Very little of that has happened to date, as the governor himself inadvertently admitted during a speech last week in the southern Cook County suburbs.

Instead of saving $500 million at CMS, for example, Rauner touted just $15 million in savings, mainly from grounding the state's fleet of airplanes - although that doesn't take into consideration the cost of paying mileage reimbursements for all those folks who can no longer fly.

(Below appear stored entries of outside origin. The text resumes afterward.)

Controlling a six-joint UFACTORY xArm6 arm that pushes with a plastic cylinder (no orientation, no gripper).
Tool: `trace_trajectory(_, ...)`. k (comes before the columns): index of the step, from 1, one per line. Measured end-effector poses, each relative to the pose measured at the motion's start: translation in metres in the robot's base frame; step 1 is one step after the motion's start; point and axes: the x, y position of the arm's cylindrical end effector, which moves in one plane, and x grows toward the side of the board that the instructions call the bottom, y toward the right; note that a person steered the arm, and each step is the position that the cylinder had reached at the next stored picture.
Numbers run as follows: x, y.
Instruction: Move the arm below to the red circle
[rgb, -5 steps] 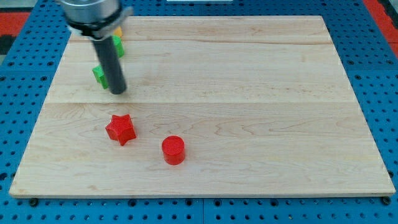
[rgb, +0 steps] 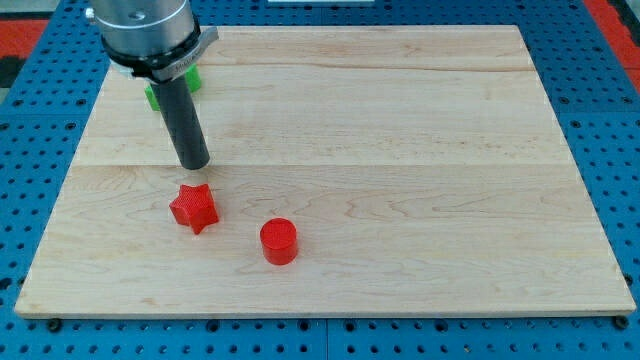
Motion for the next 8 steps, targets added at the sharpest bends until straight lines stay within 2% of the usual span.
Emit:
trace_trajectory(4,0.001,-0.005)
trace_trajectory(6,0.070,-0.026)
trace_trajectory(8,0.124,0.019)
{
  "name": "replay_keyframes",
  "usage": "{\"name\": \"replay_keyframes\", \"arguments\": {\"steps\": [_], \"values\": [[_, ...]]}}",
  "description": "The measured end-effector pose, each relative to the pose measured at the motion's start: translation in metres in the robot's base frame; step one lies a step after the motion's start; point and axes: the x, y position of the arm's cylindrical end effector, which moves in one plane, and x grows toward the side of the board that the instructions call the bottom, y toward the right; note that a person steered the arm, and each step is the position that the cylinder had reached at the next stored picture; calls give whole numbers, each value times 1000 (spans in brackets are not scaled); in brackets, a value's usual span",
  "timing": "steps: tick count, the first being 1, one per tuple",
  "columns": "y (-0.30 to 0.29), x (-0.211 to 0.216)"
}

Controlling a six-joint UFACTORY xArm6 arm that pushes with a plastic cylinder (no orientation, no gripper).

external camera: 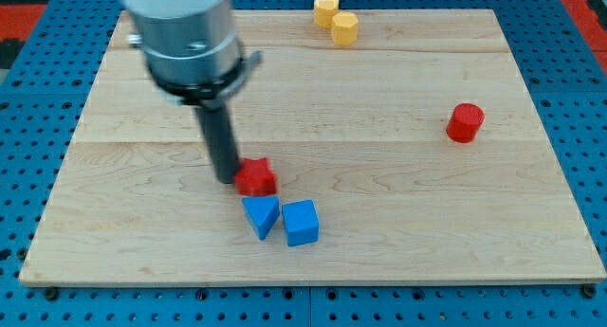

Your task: Move the red star left to the red circle

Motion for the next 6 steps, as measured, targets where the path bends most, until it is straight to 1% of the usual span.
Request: {"name": "replay_keyframes", "arguments": {"steps": [1, 2, 3, 4, 5, 6], "values": [[-54, 11], [8, 24], [109, 17], [159, -28], [160, -43], [116, -23]]}}
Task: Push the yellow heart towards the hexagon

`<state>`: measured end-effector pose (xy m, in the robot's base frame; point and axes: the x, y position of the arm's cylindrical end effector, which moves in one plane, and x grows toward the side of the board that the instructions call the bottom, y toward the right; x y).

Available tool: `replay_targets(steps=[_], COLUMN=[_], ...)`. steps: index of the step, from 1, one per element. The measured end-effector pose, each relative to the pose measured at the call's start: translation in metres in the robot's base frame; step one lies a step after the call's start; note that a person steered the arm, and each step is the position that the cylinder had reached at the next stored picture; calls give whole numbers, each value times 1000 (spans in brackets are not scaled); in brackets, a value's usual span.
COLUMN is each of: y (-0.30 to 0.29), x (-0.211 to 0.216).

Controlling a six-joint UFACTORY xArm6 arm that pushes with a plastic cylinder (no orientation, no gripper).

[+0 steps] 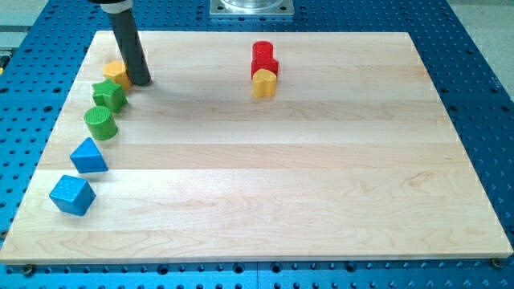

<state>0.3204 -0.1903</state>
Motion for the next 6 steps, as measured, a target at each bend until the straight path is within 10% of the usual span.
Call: replay_targets(steps=[3,5,6], y=[34,257,273], x=[20,53,43])
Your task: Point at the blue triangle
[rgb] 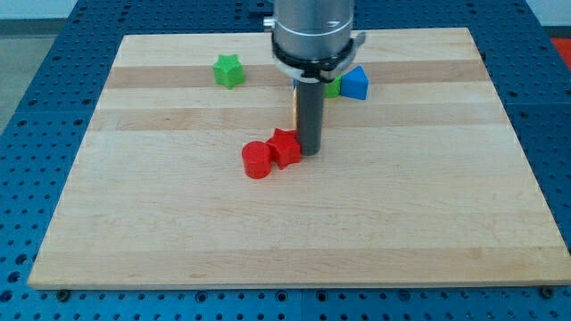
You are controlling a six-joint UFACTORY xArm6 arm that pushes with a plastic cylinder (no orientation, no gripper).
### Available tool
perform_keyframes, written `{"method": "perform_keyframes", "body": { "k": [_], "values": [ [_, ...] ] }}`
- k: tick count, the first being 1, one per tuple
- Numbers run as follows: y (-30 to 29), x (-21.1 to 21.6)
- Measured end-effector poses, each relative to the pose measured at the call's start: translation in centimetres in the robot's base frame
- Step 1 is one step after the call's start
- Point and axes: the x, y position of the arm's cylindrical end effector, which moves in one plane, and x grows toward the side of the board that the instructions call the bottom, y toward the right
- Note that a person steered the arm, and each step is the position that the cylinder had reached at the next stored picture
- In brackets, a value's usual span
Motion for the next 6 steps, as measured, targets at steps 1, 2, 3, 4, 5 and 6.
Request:
{"method": "perform_keyframes", "body": {
  "k": [1,2,3,4,5,6],
  "values": [
    [0.6,0.0],
    [5.8,-0.8],
    [8.8,-3.6],
    [8.5,-6.2],
    [7.3,-8.0],
    [5.8,-9.6]
  ]
}}
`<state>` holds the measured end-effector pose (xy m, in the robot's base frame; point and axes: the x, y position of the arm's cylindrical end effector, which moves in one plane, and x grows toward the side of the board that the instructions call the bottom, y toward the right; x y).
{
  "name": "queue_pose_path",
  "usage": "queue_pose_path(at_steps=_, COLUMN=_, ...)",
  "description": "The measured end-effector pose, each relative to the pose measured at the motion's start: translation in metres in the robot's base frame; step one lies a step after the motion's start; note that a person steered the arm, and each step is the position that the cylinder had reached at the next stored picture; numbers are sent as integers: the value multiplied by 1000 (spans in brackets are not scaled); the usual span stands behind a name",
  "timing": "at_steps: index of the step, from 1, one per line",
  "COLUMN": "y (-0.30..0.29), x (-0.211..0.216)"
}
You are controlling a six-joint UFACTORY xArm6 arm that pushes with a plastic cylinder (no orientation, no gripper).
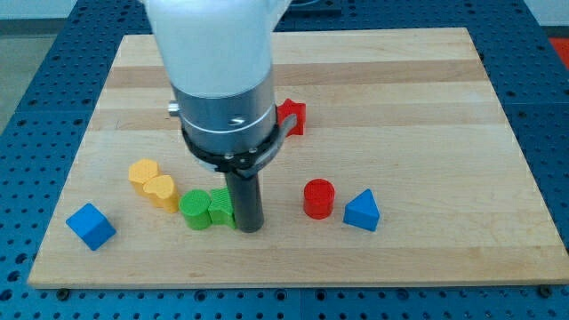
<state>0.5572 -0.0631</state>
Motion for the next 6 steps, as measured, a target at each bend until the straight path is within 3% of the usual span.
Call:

The governor identified a grand total of $107 million in what he said are savings he's found this year, but most came from cuts at the Department of Healthcare and Family Services, and people I've talked to aren't buying those numbers because some major state cost controls have been allowed to expire. He also failed to mention that he vetoed a bill that the Democrats say would've resulted in $400 million in DHFS savings - far more than his own stated campaign goal and lots more than the $70 million he claims to have actually saved.

Governor Rauner also bemoaned the lack of a budget and the myriad court orders which are forcing state spending at last fiscal year's levels. "I can't control" the court orders, the governor said. That's true, but the governor could try negotiating with the stakeholders and the courts to come up with more affordable orders. He's not a complete victim.

And, of course, he repeatedly complained that the Democratic General Assembly hasn't allowed votes on a single one of his Turnaround Agenda items.

He has a right to complain, but he's not a legislator and needs to eventually realize that he can't pass bills on his own.